Medicaid expansion leaves more money in recipients' pockets
Medicaid expansion under the Affordable Care Act reduced out-of-pocket medical expenses, allowing the poorest Americans to allocate their money for other life necessities, according to a new University of Michigan study.
Joelle Abramowitz, an economist with the U-M Institute for Social Research, examined the extent to which the expansion alleviated the burden of out-of-pocket costs of getting health insurance and then using it. These include costs such as monthly premiums, doctor's visit copays and copays for medication, medical supplies and vision aids such as glasses or contacts.
The study found that those living in states that expanded Medicaid were less likely to pay premiums for their Medicare insurance. These residents also saw their out-of-pocket medical expenses such as copays decrease.
"I studied people who were near or below the poverty level, who could do a lot with that money," said Abramowitz, an assistant research scientist with ISR's Survey Research Center. "On the other hand, if this leads people to seek care they wouldn't have sought before, they may end up spending more."
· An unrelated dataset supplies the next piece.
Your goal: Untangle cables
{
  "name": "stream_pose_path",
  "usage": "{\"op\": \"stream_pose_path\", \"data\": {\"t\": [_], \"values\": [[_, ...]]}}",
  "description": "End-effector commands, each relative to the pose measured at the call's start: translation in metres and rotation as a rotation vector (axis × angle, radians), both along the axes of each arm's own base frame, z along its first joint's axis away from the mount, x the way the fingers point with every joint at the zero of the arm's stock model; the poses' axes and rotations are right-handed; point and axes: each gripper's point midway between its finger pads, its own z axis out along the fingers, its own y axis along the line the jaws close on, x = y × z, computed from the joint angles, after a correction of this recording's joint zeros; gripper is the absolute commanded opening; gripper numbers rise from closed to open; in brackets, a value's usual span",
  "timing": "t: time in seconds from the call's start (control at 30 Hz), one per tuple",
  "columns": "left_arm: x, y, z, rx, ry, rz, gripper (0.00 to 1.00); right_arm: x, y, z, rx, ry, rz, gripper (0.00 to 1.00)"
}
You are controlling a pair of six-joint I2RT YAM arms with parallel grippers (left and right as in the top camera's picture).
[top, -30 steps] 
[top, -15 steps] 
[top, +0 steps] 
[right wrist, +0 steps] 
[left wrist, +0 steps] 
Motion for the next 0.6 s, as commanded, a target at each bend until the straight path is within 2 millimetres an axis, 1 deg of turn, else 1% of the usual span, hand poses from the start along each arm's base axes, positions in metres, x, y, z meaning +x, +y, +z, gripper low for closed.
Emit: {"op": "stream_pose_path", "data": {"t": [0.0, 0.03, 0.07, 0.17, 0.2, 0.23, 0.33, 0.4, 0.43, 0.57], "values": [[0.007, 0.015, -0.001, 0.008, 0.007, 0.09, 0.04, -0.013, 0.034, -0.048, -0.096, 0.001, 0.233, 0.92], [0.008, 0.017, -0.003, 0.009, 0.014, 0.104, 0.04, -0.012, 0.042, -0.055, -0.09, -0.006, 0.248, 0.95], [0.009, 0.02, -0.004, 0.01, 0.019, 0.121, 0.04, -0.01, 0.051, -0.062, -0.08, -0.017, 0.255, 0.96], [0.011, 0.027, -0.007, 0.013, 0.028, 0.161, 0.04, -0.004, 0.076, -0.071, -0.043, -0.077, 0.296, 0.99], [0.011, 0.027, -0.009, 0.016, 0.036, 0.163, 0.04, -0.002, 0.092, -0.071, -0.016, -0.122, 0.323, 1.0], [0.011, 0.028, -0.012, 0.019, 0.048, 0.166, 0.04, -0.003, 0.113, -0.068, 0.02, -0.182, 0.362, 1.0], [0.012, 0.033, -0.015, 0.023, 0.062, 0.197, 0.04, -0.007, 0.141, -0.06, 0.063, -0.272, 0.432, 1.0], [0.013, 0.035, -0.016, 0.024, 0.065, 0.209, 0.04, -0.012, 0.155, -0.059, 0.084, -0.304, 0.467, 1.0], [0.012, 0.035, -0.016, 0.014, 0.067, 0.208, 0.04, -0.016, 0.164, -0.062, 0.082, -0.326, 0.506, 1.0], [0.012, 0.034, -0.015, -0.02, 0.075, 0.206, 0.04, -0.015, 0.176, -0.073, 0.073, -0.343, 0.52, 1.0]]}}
The findings also pointed to another outcome: Medicaid expansions also led to workers dropping their employer-sponsored health insurance. Abramowitz surmises that this is because Medicaid coverage may be better and less costly.
"One view could be that it's bad if people who could get private coverage to get coverage funded by taxpayers," Abramowitz said. "But I think what this highlights is the potential that the coverage they were getting through employers may have been of lower quality such that they couldn't afford the out-of-pocket costs associated with getting care, and accordingly, couldn't make use of the coverage."
After the Medicaid expansions, individuals with family income below 100 percent of the federal poverty level living in states that expanded Medicaid were 2.5 to 5.3 percent less likely to pay any money out of pocket for health insurance premiums compared to those living in states that did not expand.
Individuals with family income between 100 and 138 percent of the poverty level were 6.2 to 10.6 percent less likely to pay any money out of pocket for health insurance premiums. Individuals with family income between 100 and 138 percent of the poverty level were also 11.5 to 18.7 percent less likely to pay any money out of pocket for medical care and supplies. The 2018 federal poverty level for a family of two is $16,460 and for a family of three is $20,780.
Abramowitz used data from the 2011-2016 Current Population Survey Annual Social and Economic Supplement. This survey samples 100,000 households across the United States each year.
"If we think about, in the long run, the best way we as a country can increase our productivity and reach our potential, we need people to be healthy and seek care they need," Abramowitz said.
"If someone is not able to use their insurance and access healthcare, especially if they're paying for insurance but can't afford to use it—that might mean they can't go to work or school, and that does not help them or our society to be the best it can. This is one more challenge making it more difficult for those already living in tough circumstances."